→ **What you have to do**
Go through the material and pull out every line with the string "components" in it.

→ **Extracted data**
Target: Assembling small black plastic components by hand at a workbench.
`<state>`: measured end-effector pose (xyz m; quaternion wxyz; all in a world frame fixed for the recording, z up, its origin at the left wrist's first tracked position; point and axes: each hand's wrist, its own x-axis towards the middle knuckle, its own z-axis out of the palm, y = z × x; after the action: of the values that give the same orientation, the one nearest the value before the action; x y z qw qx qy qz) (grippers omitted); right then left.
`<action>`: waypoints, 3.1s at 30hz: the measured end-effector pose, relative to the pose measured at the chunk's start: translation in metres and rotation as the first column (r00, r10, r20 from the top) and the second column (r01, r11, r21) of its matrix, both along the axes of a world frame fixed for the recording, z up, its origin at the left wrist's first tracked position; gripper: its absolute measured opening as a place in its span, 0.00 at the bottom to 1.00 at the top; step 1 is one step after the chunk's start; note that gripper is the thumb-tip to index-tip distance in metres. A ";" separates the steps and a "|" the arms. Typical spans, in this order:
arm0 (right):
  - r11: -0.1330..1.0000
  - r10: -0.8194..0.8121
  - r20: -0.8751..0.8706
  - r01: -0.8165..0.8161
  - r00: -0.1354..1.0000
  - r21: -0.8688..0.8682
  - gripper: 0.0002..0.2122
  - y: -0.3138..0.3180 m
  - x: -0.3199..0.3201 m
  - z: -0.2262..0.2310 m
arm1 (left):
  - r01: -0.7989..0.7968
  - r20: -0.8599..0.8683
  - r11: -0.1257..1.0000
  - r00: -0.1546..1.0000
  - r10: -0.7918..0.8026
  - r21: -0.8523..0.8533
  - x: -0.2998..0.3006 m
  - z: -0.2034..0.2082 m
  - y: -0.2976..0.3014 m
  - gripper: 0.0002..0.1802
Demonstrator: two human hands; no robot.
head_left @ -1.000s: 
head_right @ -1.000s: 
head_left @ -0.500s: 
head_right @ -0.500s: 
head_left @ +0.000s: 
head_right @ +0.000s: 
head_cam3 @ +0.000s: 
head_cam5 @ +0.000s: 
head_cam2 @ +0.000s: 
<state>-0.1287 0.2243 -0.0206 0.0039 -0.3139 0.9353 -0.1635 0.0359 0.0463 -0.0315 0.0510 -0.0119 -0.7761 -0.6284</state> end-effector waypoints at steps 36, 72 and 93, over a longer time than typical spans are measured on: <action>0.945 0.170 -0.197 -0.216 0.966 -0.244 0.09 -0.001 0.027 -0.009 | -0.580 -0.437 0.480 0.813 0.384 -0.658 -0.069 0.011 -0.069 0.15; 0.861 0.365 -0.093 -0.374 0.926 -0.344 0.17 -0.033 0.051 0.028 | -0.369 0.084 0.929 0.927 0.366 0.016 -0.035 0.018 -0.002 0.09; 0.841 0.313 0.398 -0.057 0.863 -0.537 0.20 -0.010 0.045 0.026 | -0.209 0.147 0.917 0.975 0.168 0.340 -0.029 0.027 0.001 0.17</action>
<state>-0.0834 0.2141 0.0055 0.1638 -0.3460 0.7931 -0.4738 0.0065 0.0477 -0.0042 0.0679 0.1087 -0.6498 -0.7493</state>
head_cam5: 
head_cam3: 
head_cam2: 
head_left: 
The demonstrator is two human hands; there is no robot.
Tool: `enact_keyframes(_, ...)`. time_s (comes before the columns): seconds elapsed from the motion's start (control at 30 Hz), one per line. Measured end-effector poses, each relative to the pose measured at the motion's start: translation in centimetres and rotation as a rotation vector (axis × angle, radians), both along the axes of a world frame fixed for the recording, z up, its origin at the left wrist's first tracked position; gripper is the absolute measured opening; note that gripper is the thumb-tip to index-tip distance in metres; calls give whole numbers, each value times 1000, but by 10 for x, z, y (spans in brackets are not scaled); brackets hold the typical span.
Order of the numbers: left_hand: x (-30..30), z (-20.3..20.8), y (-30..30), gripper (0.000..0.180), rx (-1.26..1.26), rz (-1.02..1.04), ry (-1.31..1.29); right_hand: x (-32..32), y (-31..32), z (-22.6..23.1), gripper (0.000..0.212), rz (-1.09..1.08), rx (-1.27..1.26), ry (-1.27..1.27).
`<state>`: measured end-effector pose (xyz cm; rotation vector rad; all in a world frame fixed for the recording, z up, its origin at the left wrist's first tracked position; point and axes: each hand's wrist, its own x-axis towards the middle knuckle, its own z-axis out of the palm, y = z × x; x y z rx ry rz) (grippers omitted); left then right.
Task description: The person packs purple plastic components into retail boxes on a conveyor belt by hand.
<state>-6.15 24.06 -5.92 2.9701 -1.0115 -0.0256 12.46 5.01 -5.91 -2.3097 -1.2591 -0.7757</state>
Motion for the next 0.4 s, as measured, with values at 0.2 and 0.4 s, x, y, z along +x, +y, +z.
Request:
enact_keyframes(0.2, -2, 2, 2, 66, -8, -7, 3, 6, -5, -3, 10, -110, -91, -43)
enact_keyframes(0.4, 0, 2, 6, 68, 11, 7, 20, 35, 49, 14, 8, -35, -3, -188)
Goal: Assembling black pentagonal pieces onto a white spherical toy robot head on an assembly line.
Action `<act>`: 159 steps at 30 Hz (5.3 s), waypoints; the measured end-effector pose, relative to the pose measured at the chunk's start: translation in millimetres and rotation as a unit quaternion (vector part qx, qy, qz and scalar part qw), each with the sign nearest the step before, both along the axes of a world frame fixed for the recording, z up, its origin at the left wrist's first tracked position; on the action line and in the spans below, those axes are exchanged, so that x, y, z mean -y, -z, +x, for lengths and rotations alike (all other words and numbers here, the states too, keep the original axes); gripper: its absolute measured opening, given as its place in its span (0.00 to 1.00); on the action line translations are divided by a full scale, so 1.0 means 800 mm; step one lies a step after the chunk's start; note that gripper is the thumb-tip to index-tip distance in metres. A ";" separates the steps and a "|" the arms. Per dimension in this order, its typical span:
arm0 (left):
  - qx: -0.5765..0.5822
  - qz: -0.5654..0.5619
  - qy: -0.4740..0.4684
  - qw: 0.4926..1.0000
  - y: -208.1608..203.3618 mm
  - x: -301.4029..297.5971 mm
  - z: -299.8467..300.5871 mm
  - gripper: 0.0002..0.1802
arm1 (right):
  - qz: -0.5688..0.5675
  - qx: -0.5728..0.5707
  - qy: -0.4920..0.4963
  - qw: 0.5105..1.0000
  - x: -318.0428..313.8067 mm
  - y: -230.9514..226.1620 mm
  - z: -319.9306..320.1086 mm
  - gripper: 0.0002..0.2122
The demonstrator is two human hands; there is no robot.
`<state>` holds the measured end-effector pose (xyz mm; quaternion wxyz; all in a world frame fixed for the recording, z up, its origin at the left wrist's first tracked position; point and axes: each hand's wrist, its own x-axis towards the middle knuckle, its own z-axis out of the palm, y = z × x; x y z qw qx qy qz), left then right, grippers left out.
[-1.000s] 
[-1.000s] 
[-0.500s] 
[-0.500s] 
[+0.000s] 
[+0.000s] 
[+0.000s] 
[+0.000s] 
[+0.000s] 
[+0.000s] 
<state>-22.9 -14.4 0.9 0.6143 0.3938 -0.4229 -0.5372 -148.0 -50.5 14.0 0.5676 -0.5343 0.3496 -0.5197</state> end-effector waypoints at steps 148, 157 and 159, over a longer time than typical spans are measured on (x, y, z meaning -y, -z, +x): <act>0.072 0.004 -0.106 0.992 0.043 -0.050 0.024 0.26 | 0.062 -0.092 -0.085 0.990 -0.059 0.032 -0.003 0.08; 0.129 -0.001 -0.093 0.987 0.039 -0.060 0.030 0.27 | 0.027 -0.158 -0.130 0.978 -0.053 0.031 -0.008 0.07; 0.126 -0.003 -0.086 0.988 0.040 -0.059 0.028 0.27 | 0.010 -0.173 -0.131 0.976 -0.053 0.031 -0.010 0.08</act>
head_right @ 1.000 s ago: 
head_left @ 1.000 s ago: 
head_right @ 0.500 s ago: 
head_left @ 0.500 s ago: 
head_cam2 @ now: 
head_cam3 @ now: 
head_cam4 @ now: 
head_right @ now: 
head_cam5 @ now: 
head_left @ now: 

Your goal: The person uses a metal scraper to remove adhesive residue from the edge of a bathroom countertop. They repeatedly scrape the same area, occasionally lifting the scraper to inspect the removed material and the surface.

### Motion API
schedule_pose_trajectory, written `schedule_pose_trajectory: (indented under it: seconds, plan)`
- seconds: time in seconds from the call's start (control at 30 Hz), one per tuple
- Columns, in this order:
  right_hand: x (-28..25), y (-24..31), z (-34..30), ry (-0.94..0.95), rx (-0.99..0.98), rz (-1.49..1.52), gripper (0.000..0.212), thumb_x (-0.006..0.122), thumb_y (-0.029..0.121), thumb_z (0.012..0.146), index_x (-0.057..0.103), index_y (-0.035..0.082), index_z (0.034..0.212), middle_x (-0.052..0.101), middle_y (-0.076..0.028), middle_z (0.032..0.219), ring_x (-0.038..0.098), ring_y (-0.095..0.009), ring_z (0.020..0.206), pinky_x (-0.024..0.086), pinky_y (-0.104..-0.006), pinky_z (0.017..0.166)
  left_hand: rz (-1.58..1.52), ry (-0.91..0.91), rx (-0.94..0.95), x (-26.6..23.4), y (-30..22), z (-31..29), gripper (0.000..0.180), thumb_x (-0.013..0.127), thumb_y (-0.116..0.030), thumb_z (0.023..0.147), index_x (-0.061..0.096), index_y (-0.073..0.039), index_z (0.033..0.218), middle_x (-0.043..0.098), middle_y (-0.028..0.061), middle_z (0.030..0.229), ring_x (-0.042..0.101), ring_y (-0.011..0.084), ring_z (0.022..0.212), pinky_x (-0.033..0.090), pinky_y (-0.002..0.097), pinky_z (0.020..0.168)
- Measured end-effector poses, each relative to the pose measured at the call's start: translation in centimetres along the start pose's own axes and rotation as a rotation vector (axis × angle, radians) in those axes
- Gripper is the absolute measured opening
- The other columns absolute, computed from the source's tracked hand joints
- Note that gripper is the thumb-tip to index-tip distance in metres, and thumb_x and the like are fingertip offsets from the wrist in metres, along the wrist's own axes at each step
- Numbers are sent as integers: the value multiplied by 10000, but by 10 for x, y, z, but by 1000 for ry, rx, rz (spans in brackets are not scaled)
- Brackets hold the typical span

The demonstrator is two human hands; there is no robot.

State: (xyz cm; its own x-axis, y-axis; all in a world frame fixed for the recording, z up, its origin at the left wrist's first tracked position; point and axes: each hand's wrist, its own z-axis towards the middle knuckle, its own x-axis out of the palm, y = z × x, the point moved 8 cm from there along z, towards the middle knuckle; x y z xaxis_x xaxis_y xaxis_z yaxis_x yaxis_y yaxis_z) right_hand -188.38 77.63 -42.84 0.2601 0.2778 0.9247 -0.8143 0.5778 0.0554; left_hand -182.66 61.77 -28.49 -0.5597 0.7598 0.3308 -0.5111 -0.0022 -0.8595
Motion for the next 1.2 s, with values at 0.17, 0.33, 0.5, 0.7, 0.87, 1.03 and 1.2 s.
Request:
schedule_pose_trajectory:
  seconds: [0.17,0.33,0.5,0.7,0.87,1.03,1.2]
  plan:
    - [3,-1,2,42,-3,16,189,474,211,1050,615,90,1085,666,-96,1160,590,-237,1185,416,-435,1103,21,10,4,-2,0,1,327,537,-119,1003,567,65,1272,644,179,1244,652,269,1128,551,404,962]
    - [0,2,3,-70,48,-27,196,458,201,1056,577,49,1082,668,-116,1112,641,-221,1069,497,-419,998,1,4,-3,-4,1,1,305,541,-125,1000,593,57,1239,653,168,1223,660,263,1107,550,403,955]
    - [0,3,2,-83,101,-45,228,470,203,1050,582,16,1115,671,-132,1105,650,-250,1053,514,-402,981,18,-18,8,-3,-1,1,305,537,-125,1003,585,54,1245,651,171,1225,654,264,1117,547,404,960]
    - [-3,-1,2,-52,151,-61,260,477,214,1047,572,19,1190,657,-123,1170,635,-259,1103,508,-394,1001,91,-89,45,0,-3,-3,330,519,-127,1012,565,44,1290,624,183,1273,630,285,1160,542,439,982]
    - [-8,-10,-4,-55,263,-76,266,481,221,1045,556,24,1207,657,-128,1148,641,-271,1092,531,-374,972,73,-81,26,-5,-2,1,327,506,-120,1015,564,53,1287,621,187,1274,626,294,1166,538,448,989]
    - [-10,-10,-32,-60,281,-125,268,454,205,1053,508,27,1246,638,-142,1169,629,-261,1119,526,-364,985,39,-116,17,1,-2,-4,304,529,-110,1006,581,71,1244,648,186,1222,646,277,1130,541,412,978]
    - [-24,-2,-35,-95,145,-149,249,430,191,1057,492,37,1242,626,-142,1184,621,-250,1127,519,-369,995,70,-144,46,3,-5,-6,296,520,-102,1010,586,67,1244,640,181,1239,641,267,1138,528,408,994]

→ **Reply**
Target: Assembling small black plastic components by hand at a workbench.
Task description: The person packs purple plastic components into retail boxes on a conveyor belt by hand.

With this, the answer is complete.